• **Exercise brief**:
In the data below, find the line with "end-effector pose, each" and the line with "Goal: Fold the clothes", then restate both and every line between them exactly, minus the pictures.
====== Dataset records ======
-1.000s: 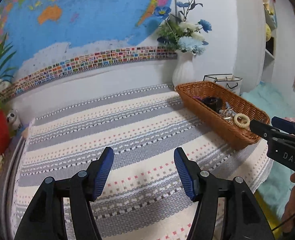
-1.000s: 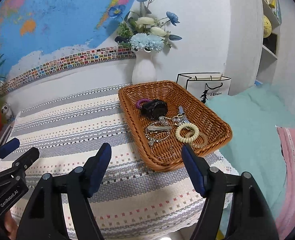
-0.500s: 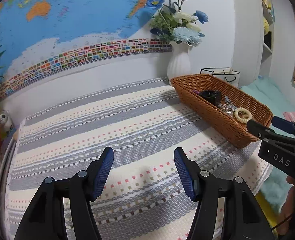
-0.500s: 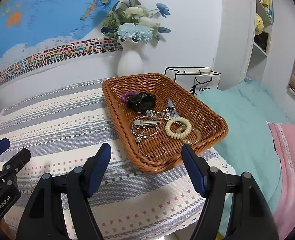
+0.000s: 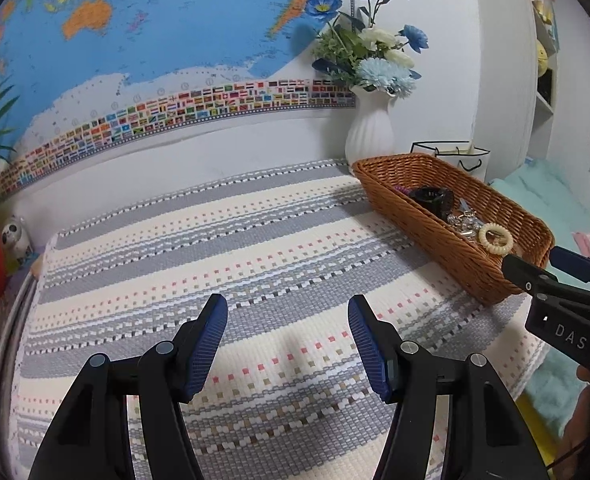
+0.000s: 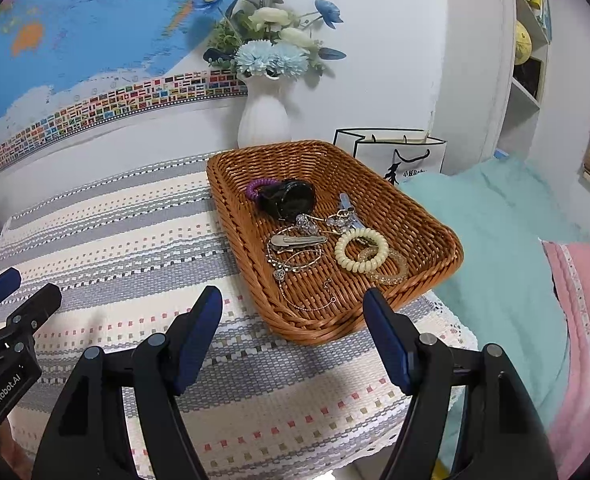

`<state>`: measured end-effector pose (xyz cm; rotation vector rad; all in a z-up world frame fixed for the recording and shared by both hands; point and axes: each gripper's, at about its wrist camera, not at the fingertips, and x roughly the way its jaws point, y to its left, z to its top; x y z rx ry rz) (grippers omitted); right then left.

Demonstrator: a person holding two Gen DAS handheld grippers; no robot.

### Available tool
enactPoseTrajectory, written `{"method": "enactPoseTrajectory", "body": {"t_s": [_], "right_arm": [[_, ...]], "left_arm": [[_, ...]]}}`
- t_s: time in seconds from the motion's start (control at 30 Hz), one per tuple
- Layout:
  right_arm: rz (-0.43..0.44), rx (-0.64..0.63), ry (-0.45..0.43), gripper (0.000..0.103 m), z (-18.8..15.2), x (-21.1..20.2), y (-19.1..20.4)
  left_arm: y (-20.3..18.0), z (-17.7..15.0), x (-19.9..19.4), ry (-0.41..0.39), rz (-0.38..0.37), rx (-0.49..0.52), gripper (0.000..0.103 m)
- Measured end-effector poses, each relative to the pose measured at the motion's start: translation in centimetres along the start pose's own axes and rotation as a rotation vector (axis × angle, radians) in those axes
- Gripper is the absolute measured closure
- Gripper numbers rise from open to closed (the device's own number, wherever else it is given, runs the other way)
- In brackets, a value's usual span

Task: Organize jewelry

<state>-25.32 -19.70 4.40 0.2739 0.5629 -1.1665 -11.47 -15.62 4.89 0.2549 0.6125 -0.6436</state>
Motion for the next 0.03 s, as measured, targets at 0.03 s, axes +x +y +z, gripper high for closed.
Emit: {"method": "enactPoseTrajectory", "body": {"t_s": [0.03], "right_arm": [[0.001, 0.001, -0.001, 0.028, -0.01, -0.11, 0.04]], "left_arm": [[0.05, -0.01, -0.06, -0.001, 0.001, 0.0, 0.039]]}}
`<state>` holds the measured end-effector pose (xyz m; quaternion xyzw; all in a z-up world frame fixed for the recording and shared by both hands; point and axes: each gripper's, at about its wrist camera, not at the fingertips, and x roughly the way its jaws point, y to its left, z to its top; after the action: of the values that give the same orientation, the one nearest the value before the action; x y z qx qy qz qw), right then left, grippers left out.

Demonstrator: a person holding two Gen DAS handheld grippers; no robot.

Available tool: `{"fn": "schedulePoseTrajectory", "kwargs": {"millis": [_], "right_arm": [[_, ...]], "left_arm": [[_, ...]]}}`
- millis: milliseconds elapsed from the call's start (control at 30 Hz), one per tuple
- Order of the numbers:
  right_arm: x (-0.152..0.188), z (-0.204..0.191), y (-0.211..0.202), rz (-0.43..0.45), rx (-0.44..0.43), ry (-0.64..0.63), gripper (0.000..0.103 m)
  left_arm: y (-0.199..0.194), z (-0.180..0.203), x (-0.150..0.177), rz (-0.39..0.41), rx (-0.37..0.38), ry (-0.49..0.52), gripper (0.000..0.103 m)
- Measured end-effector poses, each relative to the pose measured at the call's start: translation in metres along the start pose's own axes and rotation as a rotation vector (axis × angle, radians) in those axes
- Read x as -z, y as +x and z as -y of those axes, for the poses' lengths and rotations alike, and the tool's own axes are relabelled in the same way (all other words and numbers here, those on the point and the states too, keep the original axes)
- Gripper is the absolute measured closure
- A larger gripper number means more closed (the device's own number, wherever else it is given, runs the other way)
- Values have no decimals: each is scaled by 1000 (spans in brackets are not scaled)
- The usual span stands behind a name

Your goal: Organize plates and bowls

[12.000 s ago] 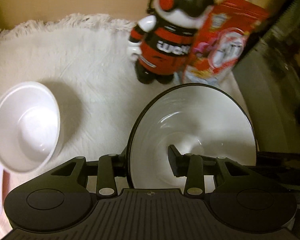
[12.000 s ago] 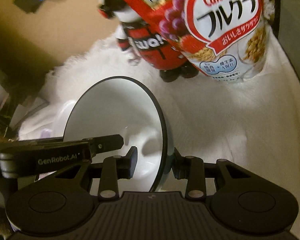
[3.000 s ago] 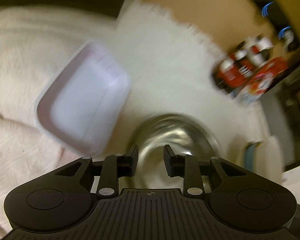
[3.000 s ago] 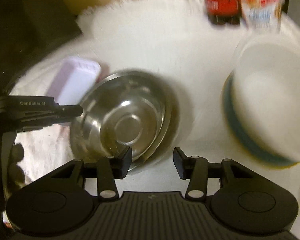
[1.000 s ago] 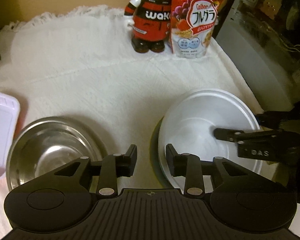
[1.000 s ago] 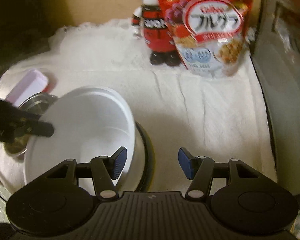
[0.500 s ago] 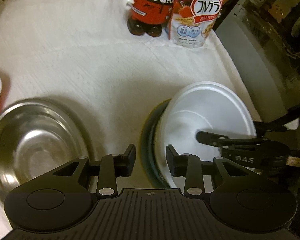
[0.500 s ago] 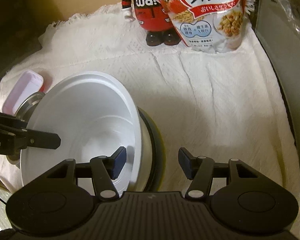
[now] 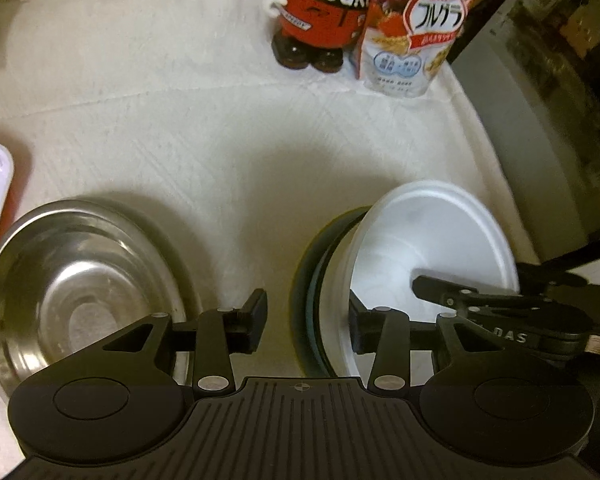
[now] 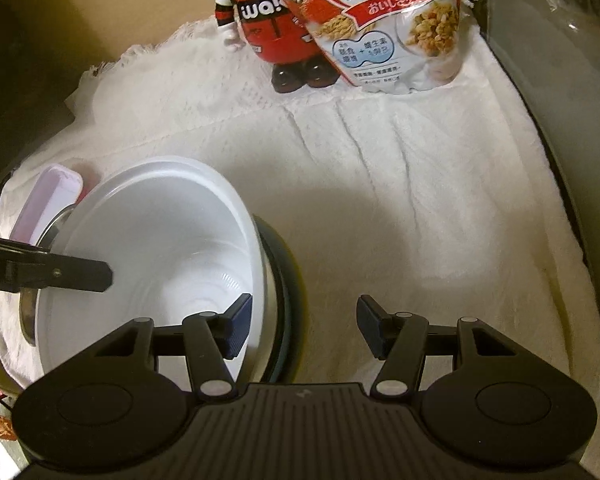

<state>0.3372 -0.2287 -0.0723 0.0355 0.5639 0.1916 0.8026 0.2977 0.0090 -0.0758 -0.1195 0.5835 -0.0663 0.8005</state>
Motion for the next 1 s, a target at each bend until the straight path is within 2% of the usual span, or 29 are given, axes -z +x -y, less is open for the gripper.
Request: {"fn": "schedulePoseTrajectory", "kwargs": {"millis": [300,467,533,633,700,733,800,1000], "right_arm": [[6,-7,8,-44,-52,-7,46],[8,-3,11,-51,-79,29,46],[8,-1,11,-52,-89,40,46],[7,4,13,-51,-111,77,46],[4,7,16,-60,-138,103,46],[3,8,18,-67,-160,118,41],[0,12,21,-75,-181,164,39],[-1,25,28,-95,-231,233,40]], "left_arm": [[23,8,11,-52,5,13,62],[28,14,11,-51,2,28,54],[29,14,7,-59,14,10,47],[27,17,0,-64,24,-2,45],[22,21,-6,-41,43,11,44],[20,23,-9,-35,50,17,44],[21,26,-14,-29,50,43,42],[31,29,-15,-62,37,73,34]]}}
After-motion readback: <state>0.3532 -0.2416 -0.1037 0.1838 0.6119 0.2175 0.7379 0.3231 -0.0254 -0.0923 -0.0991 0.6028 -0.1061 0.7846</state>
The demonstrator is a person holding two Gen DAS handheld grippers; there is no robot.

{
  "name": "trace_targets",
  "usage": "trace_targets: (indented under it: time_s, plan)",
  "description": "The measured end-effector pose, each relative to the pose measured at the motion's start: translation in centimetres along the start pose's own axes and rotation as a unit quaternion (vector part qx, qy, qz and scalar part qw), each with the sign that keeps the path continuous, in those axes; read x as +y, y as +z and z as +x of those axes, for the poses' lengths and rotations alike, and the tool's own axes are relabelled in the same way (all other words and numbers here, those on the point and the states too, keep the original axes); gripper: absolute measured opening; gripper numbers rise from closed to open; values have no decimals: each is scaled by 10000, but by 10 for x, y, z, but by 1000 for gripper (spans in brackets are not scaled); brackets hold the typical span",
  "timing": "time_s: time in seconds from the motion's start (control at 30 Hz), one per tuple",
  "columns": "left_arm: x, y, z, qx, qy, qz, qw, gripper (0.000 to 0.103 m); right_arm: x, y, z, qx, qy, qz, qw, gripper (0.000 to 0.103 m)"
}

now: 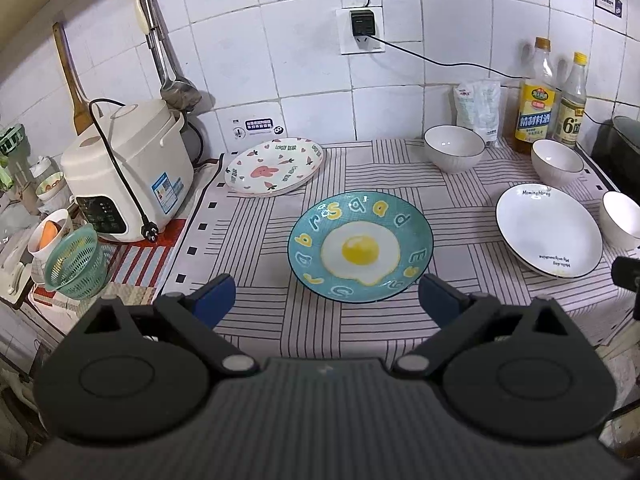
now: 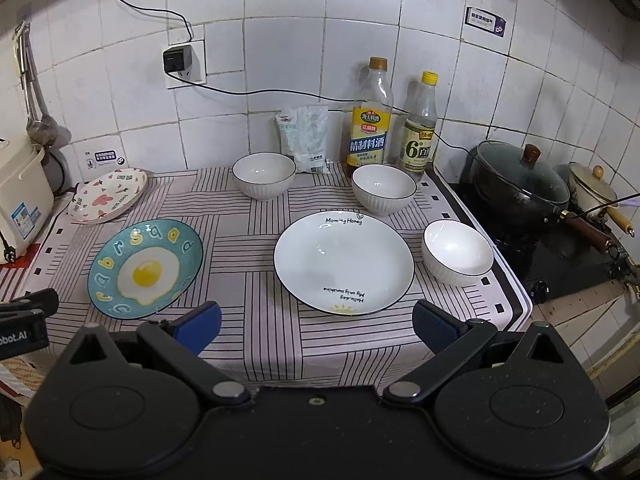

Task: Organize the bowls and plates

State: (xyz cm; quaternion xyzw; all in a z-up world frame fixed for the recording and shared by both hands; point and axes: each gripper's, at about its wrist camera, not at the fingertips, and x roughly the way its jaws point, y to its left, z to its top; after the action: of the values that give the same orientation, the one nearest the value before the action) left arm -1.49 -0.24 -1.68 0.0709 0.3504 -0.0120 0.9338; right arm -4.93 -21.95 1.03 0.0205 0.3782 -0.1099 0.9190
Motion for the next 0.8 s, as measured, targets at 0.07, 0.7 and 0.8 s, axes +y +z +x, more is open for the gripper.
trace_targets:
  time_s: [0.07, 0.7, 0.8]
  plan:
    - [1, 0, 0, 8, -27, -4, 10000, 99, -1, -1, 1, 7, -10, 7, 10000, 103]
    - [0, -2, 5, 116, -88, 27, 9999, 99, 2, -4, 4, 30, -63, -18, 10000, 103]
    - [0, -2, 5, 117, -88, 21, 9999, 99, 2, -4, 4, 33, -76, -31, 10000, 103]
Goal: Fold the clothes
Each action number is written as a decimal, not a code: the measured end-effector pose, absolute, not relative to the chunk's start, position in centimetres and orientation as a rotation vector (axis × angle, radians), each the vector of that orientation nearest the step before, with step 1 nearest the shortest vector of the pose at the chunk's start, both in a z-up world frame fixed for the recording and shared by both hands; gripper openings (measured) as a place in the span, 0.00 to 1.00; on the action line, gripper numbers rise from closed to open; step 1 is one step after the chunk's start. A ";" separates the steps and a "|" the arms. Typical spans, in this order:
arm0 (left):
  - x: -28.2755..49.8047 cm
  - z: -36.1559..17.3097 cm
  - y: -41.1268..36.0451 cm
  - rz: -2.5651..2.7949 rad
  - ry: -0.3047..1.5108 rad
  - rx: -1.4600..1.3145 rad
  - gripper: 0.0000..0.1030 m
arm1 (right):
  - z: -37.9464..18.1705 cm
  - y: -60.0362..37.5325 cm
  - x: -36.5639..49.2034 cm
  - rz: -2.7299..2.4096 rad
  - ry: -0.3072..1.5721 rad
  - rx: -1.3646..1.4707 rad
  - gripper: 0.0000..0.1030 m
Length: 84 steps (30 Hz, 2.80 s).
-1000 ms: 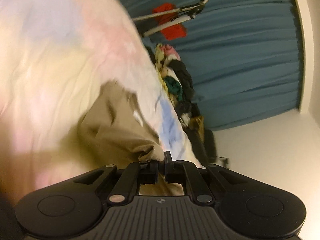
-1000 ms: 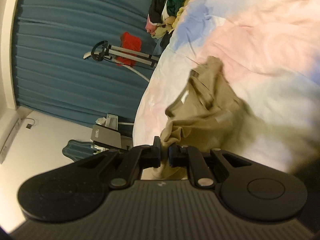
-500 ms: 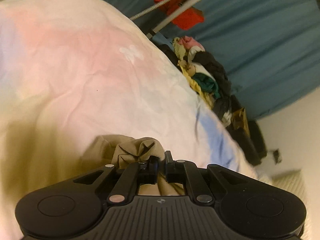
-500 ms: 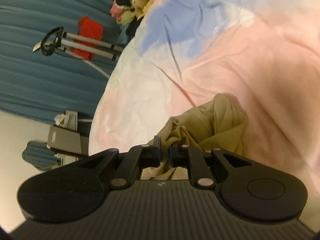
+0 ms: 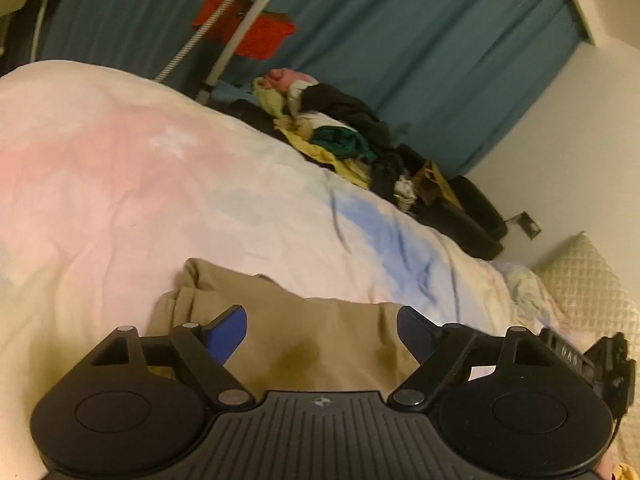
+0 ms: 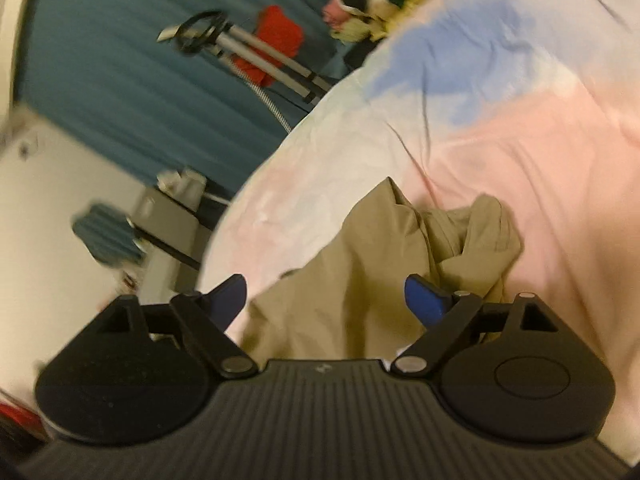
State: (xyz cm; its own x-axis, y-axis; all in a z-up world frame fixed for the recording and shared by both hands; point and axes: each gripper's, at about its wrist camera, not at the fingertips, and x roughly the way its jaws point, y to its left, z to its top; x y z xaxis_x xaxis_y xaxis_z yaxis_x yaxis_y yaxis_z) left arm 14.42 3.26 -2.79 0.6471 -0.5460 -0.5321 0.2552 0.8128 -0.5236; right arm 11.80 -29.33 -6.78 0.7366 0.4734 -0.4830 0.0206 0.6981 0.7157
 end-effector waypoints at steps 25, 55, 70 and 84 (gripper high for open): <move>9.2 -2.3 -1.0 -0.400 0.678 -0.009 0.80 | -5.6 -21.6 8.3 0.204 0.636 0.185 0.52; 7.4 -11.3 8.5 -0.303 1.155 -1.045 0.77 | -14.3 -26.1 1.4 0.079 0.875 1.298 0.82; 7.5 -8.1 9.5 -0.257 1.012 -1.178 0.24 | -10.2 -27.0 1.0 -0.016 0.623 1.243 0.17; 16.3 4.5 -8.4 -0.482 1.020 -1.113 0.23 | 3.3 -41.4 2.4 -0.082 0.383 1.214 0.16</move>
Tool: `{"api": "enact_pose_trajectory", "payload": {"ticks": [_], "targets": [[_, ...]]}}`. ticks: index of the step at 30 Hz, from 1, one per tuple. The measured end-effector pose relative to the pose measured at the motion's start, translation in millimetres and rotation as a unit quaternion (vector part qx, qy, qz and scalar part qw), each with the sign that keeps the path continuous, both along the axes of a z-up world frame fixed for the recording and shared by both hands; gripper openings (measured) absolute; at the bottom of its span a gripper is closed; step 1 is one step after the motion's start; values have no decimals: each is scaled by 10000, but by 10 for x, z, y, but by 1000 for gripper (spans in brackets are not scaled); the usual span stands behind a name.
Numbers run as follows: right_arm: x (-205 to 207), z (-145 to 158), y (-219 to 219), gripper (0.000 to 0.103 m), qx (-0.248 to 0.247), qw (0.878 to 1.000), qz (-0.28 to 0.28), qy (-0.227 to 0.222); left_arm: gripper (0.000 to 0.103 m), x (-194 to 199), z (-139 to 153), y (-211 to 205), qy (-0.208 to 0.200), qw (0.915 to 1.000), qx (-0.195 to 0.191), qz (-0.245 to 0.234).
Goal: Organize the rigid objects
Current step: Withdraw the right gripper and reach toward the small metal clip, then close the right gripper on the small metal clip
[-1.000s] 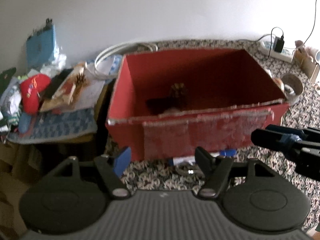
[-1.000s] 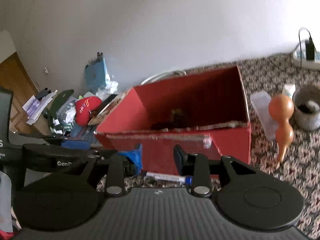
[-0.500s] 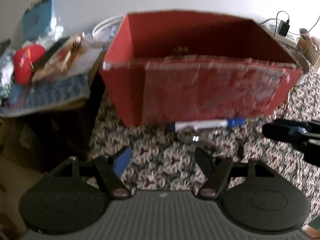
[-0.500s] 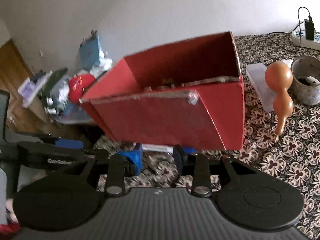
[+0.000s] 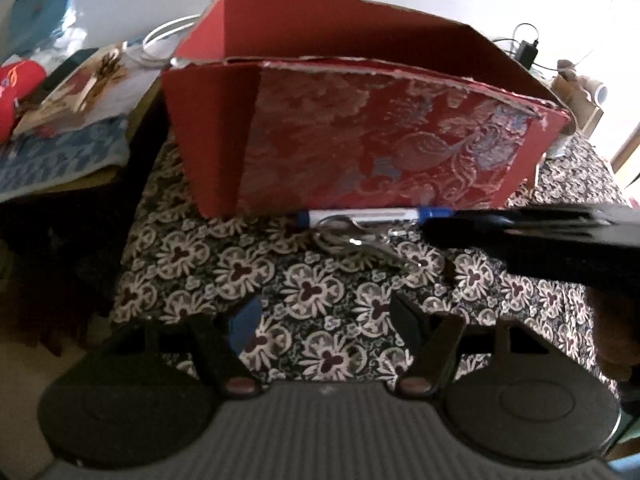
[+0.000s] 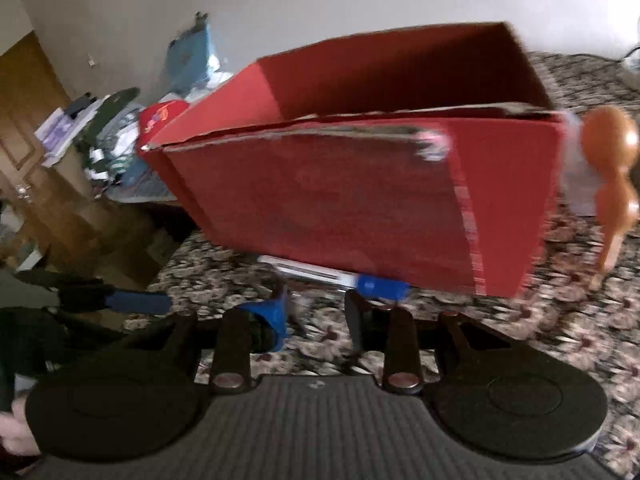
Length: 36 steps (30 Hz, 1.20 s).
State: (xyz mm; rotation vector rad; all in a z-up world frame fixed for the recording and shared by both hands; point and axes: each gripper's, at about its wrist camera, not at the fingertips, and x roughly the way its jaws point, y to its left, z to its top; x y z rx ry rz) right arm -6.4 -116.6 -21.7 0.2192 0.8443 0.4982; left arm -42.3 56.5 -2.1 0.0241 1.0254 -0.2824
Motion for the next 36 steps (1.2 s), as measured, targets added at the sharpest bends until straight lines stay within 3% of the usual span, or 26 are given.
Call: {"api": "enact_pose_trajectory", "payload": {"ticks": [6,10,14,18,23,28,31,36], "targets": [[203,-122,191,14,23,9997,151,182,72,-7,-29,58,4,9998,-43,-213],[240,-172,181,14,299,9986,156,414,72,7,-76,94,66,9996,-102,-256],[173,-203,155,14,518,9929,461,966,72,0,-90,111,89,9989,-215,-408],[126,-68,76,14,598,9956,361,630,72,0,-105,108,98,9976,-329,-606],[265,-162,103,14,611,9952,269,716,72,46,-115,54,127,9960,-423,-775],[141,-308,2,14,1259,9796,376,1523,70,71,-135,34,136,9951,-520,-826],[44,-264,-56,14,1363,9791,306,1476,56,106,-176,17,215,9946,-583,-827],[63,-313,-72,14,1387,9788,43,1505,43,189,-244,-68,274,9946,-612,-794]]}}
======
• **Result of this exercise**:
  "description": "The measured end-effector pose, each relative to the pose measured at the motion's start: translation in centimetres along the start pose's own axes and rotation as a unit quaternion (vector part qx, qy, qz and scalar part qw), each with the sign that keeps the path continuous, in those axes; read x as +y, y as +z and z as +x of those axes, for the poses' lengths and rotations alike, and the tool's own axes are relabelled in the same way (all other words and numbers here, those on the point and the states too, keep the original axes); gripper: absolute measured opening; gripper numbers rise from closed to open; values have no decimals: each is scaled by 10000, but by 10 for x, y, z, but by 1000 for gripper (spans in brackets are not scaled); brackets hold the typical span",
  "timing": "time_s: time in seconds from the motion's start (control at 30 Hz), one per tuple",
  "columns": "left_arm: x, y, z, qx, qy, qz, qw, gripper (0.000 to 0.103 m); right_arm: x, y, z, qx, qy, qz, qw, gripper (0.000 to 0.103 m)"
}

now: 
now: 

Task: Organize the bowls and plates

State: (xyz cm; quaternion xyzw; all in a z-up world frame fixed for the recording and shared by both hands; point and axes: each gripper's, at about its wrist camera, not at the fingertips, and x roughly the way its jaws point, y to its left, z to its top; after the action: of the values that give the same orientation, the one nearest the value before the action) left arm -1.49 -0.24 -1.68 0.0709 0.3504 -0.0120 0.9338; right arm -4.93 -21.95 1.03 0.0205 0.3782 -0.1099 0.9190
Motion for the next 0.8 s, as measured, targets at 0.07, 0.7 and 0.8 s, axes +y +z +x, more is open for the gripper.
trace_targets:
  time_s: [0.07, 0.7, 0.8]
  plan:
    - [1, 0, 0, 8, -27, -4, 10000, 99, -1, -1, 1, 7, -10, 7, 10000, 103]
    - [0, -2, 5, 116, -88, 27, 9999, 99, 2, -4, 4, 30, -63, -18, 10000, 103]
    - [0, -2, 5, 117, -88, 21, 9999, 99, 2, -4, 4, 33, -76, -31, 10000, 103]
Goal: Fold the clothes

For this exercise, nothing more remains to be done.